Un settore in grande ascesa, sociale ed economica, per cui ci si augura che cresca di pari passo la qualità della comunicazione e del’informazione. “Media, donne e sport” è il Manifesto lanciato nel 2019 dall’Uisp con l’associazione Giulia Giornaliste, per una corretta informazione sullo sport femminile. L’idea alla base del documento è che l’informazione, anche nel settore dello sport, ha un ruolo fondamentale per promuovere l’attività femminile e le sue eccellenze, contro le discriminazioni e gli stereotipi, per una piena valorizzazione delle donne nello sport e dello sport come fattore di vita sana, per la salute e il benessere. Per una narrazione giornalistica attenta, corretta e consapevole è necessario superare pregiudizi e stereotipi, attenendosi a poche regole di buon giornalismo: informare sulle discipline sportive femminili con competenza di merito: scrivere delle atlete nello stesso modo in cui si scrive degli atleti; evitare di soffermarsi nei testi sull’aspetto fisico, sul look o sulle relazioni sentimentali, non più – in ogni caso – di quanto si scriva dell’aspetto tecnico, delle prestazioni, dell’impegno e della dedizione profusi per ottenerle; nelle immagini non focalizzarsi su parti del corpo in modo ammiccante; dare alle discipline sportive femminili visibilità al pari di quelle maschili in termini di spazi e, a partire dalla programmazione pubblica televisiva e radiofonica, di collocazione oraria. Impegnare gli editori a coinvolgere più giornaliste e commentatrici nelle redazioni sportive, nella cronaca televisiva e radiofonica; declinare al femminile i ruoli, le funzioni e le cariche: ad esempio la centrocampista, l’arbitra, la dirigente, la presidente, la coach, l’allenatrice; evidenziare le discriminazioni e differenze di genere nello sport, ad esempio per quanto riguarda i compensi sportivi, il valore dei premi e dei benefit, le tutele per le atlete, la scarsa rappresentanza nelle dirigenze.

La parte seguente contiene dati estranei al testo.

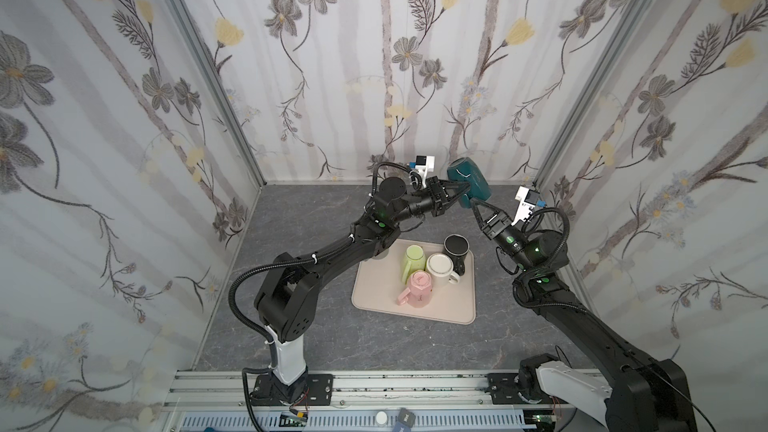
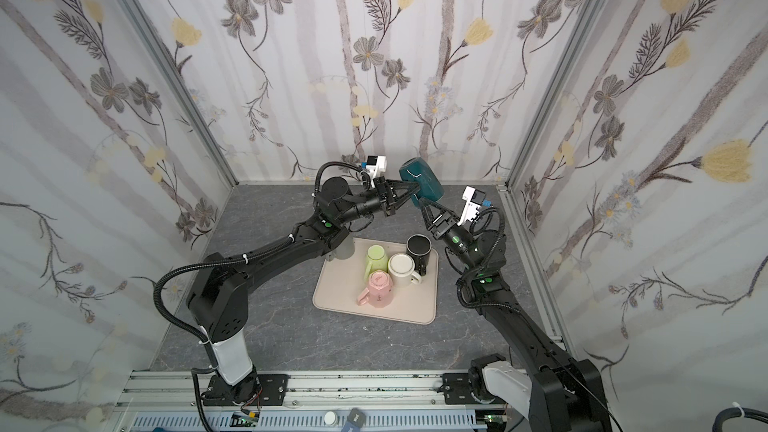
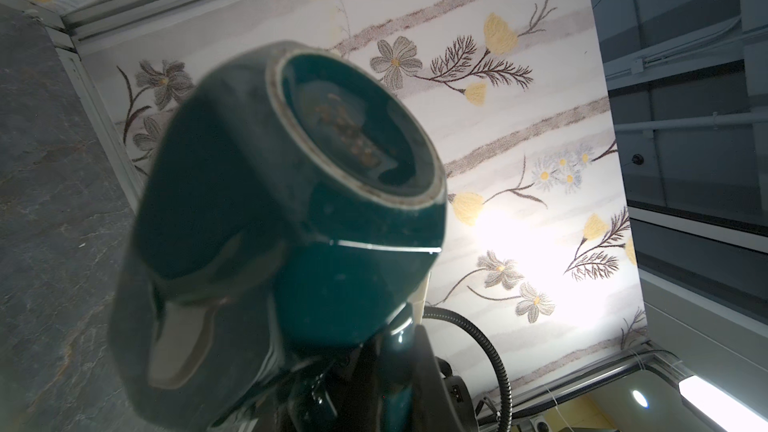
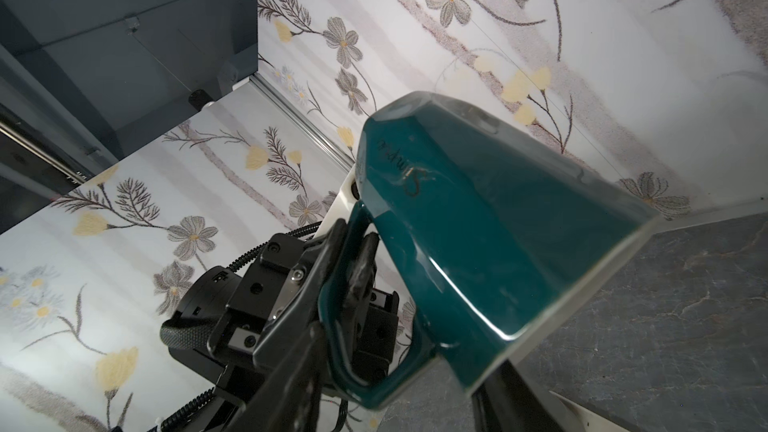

Sembrerebbero indicazioni semplici, ovvie, condivisibili, perchè lo sport è rispetto, dignità, parità di genere: a questi valori deve attenersi il racconto sportivo, in particolare quello radiotelevisivo del servizio pubblico. Ma un altro episodio scoraggiante si è svolto proprio a tre giorni dall’inizio dei Mondiali di calcio: in occasione di una diretta Rai dai Mondiali di nuoto un giornalista e un collaboratore tecnico hanno scelto di utilizzare un linguaggio sessista e stereotipato, che offende le donne e tutte le persone. Tutti i giornalisti e i telecronisti hanno compiti di correttezza informativa e condividono con lo sport una funzione sociale ed educativa. In seguito alle denunce di diversi telespettatori che hanno assistito in diretta alle affermazioni dei due, la Rai ha avviato una procedura di contestazione disciplinare nei confronti del giornalista di Rai Sport e tutti i provvedimenti necessari per il collaboratore tecnico. L’auspicio è che per il futuro ci sia la massima attenzione e responsabilità da parte dei telecronisti che saranno chiamati a raccontare la manifestazione calcistica.